There was no way I was going to escape, even if I opened the door and ran. I was still too weak and weary. I just had to wait, get my strength, and try to make a break for it when the time was right. Once we were seated, I was against the door with Winter to my right and C
onnor on the other side of her. She looked so tiny when she was seated--yet obviously strong enough to have the car flipped with all of us inside if she wanted--just with a whisper from those sinister lips.
“We’re going to have to do something about that wrist.” Winter reached over and pushed her nail into my wound, which caused me to flinch. “You may need a plastic surgeon--the only scars that should adorn your body are the ones Connor leaves on it.”
“He did this…” I pulled my hand away.
“No, he tied you up. You’re the one that chose to try and escape. Every mark was put there by your insolence, but soon enough, you’ll learn how to wear those marks for his pleasure.” Her lips twisted into a smile. “But it’s not all bad--he’s actually quite useful to have around--aren’t you, boy?”
“Yes, Mistress.” Connor nodded.
“Why don’t you show her?” Winter pushed her legs apart. “I’m sure she’d like to see how good you can be--maybe that’ll ease some of her concerns about what you’re going to do to her after the contract is signed.”
“As you wish, Mistress.” Connor moved his hand to Winter’s thigh.
“Your tongue, boy.” Winter slapped his hand. “I have toys that are better than your filthy fingers.”
I scooted as far as I could to my side of the car as Connor crammed his frame into the floorboard between the seats. It was a large car, but not nearly big enough for him to fit comfortably. He didn’t seem to care.

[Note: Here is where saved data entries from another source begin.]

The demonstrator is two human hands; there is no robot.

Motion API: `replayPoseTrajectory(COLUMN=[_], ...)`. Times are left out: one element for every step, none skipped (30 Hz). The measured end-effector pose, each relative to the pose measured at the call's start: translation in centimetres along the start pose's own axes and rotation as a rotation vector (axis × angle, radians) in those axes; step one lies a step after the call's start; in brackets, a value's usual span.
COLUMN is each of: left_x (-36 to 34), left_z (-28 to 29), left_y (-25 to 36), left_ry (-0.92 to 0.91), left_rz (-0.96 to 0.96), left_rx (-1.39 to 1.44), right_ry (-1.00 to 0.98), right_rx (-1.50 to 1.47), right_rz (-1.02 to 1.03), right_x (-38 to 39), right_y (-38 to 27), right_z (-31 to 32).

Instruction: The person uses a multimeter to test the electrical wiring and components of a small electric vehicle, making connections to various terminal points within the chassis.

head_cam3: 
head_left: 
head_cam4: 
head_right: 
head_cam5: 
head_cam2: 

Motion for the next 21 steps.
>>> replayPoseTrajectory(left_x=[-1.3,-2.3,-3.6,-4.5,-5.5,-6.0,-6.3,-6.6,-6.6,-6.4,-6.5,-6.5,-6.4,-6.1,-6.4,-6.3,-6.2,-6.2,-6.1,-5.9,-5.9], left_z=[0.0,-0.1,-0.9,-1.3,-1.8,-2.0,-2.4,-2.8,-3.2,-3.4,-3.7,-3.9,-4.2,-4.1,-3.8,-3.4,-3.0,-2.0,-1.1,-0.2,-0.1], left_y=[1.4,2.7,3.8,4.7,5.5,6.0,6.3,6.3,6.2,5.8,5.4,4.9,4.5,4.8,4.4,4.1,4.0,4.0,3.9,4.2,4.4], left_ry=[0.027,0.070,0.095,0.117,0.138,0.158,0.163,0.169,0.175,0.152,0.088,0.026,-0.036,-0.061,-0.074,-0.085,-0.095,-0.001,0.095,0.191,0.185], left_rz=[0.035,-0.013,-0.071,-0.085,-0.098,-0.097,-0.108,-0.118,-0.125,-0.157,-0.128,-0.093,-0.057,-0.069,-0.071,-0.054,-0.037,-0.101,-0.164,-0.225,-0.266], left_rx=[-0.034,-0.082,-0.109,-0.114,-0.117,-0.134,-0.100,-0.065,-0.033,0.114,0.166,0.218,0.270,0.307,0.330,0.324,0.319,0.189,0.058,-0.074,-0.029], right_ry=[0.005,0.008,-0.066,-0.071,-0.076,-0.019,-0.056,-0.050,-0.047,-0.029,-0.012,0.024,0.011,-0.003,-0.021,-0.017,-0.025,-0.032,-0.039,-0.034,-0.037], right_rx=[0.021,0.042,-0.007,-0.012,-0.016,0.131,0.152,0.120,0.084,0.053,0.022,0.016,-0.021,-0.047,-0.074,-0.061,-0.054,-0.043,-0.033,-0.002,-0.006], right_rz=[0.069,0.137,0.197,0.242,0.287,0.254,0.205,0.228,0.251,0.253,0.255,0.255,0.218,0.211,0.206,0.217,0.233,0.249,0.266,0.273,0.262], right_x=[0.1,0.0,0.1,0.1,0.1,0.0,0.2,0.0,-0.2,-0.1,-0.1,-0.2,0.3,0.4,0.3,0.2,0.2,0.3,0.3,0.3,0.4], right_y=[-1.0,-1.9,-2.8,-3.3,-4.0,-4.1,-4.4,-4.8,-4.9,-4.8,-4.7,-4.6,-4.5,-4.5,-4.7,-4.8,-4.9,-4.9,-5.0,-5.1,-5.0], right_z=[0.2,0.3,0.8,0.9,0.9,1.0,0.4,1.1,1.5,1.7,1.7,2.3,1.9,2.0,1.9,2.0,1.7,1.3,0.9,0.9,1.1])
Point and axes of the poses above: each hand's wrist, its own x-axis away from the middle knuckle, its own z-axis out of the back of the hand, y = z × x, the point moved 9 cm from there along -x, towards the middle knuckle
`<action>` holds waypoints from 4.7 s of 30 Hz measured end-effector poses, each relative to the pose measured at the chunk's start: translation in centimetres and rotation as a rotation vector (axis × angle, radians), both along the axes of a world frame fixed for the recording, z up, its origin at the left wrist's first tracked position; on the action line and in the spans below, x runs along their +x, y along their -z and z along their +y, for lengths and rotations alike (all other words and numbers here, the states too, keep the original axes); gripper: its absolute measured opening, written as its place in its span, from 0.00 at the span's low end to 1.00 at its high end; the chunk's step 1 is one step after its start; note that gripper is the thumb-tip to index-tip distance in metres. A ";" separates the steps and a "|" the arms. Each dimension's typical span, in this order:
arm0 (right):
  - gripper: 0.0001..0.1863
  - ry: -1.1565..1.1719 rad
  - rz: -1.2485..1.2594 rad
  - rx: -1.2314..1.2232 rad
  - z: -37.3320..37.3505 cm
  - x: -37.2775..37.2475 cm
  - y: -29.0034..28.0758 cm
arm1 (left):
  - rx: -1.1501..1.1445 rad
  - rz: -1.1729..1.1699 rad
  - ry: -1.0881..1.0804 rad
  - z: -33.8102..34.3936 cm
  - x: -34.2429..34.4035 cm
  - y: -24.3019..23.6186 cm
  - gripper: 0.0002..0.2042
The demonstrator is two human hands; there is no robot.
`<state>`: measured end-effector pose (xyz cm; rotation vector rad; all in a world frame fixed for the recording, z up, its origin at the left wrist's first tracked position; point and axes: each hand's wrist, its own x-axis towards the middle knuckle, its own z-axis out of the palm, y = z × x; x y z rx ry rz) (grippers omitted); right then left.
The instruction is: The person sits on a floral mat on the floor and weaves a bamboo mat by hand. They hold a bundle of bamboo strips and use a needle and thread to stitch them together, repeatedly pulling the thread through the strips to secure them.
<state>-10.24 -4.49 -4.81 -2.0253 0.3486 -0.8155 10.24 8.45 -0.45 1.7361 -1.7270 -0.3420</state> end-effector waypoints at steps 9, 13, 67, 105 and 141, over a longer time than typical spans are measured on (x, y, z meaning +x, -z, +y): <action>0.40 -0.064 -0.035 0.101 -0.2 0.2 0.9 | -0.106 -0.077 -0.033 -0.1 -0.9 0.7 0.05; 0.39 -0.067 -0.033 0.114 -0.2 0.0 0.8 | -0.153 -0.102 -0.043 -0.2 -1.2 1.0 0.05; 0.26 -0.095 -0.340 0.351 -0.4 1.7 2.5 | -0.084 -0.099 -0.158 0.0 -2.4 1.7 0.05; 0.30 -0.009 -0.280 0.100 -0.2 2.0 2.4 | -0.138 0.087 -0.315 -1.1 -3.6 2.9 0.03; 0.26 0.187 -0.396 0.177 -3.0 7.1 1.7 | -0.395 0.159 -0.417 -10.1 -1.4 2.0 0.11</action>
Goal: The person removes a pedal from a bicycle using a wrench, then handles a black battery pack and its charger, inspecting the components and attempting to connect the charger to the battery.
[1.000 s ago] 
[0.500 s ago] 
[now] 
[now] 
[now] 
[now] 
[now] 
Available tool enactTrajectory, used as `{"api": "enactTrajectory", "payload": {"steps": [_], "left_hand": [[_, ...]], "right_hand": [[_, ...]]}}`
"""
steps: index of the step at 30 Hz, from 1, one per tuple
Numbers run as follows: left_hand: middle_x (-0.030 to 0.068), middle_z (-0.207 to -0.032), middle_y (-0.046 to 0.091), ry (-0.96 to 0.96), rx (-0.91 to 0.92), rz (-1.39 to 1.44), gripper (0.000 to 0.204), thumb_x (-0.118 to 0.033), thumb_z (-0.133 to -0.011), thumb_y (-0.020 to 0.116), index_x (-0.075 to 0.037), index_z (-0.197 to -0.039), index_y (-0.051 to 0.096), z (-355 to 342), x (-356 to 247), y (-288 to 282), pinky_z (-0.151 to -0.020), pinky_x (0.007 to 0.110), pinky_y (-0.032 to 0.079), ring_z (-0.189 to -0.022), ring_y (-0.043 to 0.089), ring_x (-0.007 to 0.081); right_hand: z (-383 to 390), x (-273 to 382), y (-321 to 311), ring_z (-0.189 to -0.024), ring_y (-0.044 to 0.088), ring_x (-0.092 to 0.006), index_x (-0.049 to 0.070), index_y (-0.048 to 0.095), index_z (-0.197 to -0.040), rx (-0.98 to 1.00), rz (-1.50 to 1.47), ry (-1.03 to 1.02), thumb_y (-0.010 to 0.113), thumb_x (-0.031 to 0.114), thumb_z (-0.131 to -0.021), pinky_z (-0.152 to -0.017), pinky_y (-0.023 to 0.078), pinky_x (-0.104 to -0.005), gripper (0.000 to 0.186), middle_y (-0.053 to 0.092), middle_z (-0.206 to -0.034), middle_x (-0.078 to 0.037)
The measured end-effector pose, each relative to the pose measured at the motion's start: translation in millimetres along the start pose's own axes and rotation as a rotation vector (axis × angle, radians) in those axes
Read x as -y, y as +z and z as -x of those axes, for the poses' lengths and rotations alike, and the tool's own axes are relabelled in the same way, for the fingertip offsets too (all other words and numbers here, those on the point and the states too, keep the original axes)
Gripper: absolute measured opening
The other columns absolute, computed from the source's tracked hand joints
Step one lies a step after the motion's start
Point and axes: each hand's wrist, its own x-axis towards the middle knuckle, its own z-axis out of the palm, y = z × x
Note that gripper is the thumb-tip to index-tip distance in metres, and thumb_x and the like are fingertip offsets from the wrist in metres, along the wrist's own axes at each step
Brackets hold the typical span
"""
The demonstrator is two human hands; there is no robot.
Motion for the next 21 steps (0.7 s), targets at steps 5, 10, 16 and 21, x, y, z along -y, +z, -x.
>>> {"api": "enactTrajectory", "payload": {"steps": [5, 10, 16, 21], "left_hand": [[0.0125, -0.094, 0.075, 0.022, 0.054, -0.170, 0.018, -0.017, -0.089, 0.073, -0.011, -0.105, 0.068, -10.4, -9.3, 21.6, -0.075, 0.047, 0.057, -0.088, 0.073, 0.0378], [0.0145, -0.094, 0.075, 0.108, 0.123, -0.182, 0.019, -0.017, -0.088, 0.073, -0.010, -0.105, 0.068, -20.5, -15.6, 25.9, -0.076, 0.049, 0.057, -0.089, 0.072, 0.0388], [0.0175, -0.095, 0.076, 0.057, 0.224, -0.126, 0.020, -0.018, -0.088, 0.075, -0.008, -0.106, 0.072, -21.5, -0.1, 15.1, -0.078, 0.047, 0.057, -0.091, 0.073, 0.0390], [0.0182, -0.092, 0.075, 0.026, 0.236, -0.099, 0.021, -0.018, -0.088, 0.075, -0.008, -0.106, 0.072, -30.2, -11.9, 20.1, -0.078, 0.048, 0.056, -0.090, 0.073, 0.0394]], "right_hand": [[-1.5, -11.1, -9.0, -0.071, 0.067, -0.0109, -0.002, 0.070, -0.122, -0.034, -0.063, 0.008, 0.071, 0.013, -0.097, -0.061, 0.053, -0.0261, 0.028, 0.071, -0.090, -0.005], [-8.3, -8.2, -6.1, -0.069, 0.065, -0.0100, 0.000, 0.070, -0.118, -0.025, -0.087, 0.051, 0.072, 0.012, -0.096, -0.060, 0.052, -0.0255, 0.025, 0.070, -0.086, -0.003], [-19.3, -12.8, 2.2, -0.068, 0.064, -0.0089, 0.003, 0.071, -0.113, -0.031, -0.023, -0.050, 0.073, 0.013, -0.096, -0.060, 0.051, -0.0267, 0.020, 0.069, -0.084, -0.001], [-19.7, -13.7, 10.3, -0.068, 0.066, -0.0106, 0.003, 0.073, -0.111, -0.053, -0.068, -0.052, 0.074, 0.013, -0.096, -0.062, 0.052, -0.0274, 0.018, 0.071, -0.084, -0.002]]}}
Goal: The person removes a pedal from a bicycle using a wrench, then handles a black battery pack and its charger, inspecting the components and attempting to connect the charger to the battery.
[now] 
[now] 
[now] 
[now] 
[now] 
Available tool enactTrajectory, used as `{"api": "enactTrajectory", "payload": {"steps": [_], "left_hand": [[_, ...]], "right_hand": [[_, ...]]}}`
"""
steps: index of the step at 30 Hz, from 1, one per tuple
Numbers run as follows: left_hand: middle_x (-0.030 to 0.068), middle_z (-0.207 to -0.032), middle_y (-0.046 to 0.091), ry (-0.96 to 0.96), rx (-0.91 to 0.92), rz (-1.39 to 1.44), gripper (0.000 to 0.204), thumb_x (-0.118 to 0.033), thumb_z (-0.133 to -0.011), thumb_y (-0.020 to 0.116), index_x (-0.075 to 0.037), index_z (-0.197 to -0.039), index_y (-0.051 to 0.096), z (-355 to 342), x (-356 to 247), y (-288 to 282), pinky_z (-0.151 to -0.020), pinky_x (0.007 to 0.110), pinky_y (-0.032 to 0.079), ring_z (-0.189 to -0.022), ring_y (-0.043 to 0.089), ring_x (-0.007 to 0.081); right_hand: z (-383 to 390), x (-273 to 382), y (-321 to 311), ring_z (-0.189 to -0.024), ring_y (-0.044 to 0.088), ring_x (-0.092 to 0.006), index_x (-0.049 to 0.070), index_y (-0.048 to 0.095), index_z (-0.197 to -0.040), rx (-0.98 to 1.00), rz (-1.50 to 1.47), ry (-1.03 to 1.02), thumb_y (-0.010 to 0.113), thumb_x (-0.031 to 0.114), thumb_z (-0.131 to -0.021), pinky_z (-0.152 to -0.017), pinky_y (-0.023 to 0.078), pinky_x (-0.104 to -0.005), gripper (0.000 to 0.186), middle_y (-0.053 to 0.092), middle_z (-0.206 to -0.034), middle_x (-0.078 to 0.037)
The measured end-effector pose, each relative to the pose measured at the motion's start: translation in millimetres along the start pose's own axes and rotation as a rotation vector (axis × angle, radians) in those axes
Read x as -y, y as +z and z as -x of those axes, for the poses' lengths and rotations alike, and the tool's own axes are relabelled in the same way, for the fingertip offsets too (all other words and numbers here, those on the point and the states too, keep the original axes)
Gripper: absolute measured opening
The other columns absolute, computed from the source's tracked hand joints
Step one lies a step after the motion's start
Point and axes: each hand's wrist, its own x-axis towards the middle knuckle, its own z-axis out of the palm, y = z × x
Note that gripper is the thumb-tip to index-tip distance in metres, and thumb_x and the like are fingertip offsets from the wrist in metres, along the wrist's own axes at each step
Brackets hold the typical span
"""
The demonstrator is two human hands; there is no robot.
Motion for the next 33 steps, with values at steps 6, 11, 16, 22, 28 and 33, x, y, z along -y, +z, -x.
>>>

“Watch carefully, dear.” Winter put her hand on my thigh. “You’ll be doing this for me as often as he does--his property is my property. Isn’t that right, boy?”
“Yes, Mistress.” Connor started kissing his way up Winter’s thigh.
I didn’t say anything. I didn’t even know what to say if there were words that could express how I felt. Connor stripped Winter’s panties off and kissed his way to her pussy. She leaned against me and closed her eyes. I didn’t want to be near her--especially while he was pleasuring her--but it didn’t seem that I had a choice. I had a front row seat to the most disgusting show on Earth.